Biography of Johannes Vermehren
Johannes Vermehren was born on 3 July 1858 in København (Copenhagen), Christianshavn. He was the firstborn of the famous Danish genre and portrait painter Johan Friderich “Frits” Nicolai Vermehren (1823-1910), and his wife—Thomasine Ludvigne Grüner (1833-1877). After Johannes, the family had nine more children.
Besides his inventions (he had not only numerous patents for calculating devices, but he was also a holder of a patent for Security systems for Bank premises and the like (patent DK19549), and another one for Apparatus for Preventing Collisions on Railways (pat. GB189730753)), we know almost nothing about the life of Johannes Vermehren. He used to work many years as a clerk in the Sparekassen for Kjøbenhavn og Omegn (Savings Bank for Copenhagen and its surroundings), founded in 1820 and one of the oldest banks in Denmark. At the beginning of the 20th century, Vermehren tried to commercialize his inventions and established his own company (Aktieselskabet Vermehrens Regnemaskiner, est. 1904), which despite enlisting as board member famous Danish businessmen such as Villads Emanuel Gamborg (1865-1929) and Holger Petersen (1843-1917), didn’t achieve success.

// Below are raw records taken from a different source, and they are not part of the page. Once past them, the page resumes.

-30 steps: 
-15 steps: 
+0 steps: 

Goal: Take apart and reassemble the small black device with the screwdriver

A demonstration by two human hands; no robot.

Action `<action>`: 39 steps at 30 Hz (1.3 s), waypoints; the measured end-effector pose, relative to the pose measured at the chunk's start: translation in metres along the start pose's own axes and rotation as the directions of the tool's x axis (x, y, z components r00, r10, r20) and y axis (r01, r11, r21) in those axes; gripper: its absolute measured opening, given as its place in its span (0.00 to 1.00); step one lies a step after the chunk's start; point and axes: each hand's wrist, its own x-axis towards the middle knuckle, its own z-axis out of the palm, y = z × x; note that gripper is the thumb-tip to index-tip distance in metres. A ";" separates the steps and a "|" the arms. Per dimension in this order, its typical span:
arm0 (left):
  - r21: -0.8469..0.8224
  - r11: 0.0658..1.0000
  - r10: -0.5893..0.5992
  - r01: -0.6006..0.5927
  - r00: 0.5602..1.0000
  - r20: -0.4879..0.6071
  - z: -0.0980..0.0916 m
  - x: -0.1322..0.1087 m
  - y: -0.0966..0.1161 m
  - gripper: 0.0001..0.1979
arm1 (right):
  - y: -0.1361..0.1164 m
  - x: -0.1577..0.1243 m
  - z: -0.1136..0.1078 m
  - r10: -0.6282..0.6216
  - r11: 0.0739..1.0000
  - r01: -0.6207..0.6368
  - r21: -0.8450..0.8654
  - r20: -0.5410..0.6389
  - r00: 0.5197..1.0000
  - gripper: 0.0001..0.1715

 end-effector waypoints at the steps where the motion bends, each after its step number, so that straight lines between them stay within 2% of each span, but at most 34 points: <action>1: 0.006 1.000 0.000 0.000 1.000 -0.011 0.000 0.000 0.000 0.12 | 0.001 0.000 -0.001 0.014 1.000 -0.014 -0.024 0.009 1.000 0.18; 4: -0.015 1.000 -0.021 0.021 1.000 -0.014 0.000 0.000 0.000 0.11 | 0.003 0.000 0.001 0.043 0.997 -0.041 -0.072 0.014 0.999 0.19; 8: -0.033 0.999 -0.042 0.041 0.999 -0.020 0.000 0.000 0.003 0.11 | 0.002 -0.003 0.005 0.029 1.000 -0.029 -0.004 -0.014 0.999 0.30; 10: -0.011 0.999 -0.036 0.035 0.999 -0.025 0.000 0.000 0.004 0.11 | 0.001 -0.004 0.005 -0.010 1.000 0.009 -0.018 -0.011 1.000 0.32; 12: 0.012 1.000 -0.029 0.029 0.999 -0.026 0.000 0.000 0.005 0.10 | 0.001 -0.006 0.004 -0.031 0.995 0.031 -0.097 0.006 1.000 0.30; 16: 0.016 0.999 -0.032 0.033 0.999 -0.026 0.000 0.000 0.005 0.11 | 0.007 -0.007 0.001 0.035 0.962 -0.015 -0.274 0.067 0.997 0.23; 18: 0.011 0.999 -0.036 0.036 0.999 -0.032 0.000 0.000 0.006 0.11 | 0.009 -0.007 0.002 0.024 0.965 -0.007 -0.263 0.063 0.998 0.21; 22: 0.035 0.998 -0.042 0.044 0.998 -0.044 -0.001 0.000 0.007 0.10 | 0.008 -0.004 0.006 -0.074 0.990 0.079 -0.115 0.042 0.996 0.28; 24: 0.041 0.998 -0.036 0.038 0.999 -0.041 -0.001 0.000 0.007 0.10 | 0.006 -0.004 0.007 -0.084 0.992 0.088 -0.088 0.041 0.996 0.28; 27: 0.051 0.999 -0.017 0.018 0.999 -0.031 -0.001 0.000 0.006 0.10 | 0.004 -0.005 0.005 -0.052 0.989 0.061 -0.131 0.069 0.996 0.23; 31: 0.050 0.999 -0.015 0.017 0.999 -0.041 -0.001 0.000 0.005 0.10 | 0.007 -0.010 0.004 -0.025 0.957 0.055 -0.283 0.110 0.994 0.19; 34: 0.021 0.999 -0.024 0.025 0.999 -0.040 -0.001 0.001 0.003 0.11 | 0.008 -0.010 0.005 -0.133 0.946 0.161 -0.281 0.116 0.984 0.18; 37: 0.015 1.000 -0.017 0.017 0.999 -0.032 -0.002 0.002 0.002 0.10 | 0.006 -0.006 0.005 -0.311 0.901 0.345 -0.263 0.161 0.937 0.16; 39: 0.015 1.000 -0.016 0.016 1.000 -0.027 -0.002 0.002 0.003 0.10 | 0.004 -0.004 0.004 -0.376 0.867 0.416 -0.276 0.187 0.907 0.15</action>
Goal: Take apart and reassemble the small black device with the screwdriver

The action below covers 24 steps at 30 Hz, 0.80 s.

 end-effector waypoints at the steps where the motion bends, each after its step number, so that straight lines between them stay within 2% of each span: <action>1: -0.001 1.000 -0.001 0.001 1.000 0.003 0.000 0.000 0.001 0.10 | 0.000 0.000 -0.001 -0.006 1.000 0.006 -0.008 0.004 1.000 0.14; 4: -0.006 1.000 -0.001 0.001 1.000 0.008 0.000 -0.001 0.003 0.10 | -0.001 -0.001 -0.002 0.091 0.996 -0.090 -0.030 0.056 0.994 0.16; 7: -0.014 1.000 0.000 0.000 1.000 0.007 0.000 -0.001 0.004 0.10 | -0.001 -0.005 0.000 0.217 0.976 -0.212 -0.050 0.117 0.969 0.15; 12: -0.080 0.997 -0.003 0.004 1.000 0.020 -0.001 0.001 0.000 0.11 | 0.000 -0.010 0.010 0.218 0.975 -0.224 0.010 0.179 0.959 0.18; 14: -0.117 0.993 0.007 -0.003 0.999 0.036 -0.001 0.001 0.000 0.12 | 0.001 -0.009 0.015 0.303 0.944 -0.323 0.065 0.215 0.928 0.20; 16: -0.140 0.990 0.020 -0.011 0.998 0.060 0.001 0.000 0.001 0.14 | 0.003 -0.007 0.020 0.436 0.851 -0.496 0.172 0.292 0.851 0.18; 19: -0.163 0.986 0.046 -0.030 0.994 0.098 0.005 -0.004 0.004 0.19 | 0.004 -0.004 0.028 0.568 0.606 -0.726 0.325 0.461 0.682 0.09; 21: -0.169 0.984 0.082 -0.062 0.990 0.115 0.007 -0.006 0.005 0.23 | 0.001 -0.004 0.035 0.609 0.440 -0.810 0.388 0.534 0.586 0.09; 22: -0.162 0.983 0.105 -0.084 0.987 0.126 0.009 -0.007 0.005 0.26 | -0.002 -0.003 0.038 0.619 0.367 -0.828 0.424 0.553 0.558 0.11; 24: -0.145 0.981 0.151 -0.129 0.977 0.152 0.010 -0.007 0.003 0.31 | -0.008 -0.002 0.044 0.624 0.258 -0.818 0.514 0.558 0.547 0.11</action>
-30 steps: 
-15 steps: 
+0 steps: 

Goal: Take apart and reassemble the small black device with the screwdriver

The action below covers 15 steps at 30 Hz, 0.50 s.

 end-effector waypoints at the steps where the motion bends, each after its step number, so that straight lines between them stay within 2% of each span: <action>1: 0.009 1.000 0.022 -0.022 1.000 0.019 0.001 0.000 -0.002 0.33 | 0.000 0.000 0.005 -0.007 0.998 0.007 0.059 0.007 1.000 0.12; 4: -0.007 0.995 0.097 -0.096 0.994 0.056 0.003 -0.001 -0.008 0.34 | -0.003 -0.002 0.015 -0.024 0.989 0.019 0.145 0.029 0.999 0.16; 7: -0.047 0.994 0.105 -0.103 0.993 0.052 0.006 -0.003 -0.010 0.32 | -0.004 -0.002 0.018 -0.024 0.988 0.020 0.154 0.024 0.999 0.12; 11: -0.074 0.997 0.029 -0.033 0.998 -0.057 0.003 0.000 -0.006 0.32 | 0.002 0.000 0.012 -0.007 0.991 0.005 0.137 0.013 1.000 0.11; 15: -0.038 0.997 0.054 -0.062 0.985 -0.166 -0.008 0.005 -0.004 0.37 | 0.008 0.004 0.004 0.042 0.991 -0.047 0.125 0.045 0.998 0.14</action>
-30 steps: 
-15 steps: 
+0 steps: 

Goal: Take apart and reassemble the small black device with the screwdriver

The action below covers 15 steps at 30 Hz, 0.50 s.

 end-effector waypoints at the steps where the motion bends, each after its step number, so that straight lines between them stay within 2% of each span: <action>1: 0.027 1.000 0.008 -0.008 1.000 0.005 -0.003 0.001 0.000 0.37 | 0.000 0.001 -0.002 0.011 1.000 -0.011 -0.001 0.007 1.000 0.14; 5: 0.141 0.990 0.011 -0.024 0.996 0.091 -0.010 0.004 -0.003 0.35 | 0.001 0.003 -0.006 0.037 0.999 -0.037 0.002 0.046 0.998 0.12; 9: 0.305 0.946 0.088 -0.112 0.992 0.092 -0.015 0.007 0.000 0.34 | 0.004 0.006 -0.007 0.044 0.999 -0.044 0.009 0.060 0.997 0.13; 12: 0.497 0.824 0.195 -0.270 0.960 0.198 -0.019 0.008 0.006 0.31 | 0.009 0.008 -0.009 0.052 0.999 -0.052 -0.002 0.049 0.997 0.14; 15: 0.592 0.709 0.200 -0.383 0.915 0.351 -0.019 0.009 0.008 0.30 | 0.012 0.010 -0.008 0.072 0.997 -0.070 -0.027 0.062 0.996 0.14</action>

Johannes Vermehren married on 7 May 1886 in Næstved to the local girl Ida Christine Ingeborg Henriette Larsen (1859-1935), the daughter of procurator Rasmus Larsen and Anne Marie Christine Cæcilie Sessiong Christensen. They had five children: Ingeborg Thomasine (1887-1896), Margrethe Cecilie (1888-), Knud Frederik Rasmus (1890-1985), Erik Christian Nicolai (1893-1945), and Else Ludvigne (1896-). Knud Frederik Rasmus Vermehren became an engineer and a gymnast who competed in the 1920 Summer Olympics and won the gold medal in the gymnastics men’s team event.
Johannes Vermehren died on 23 July 1938 in Copenhagen.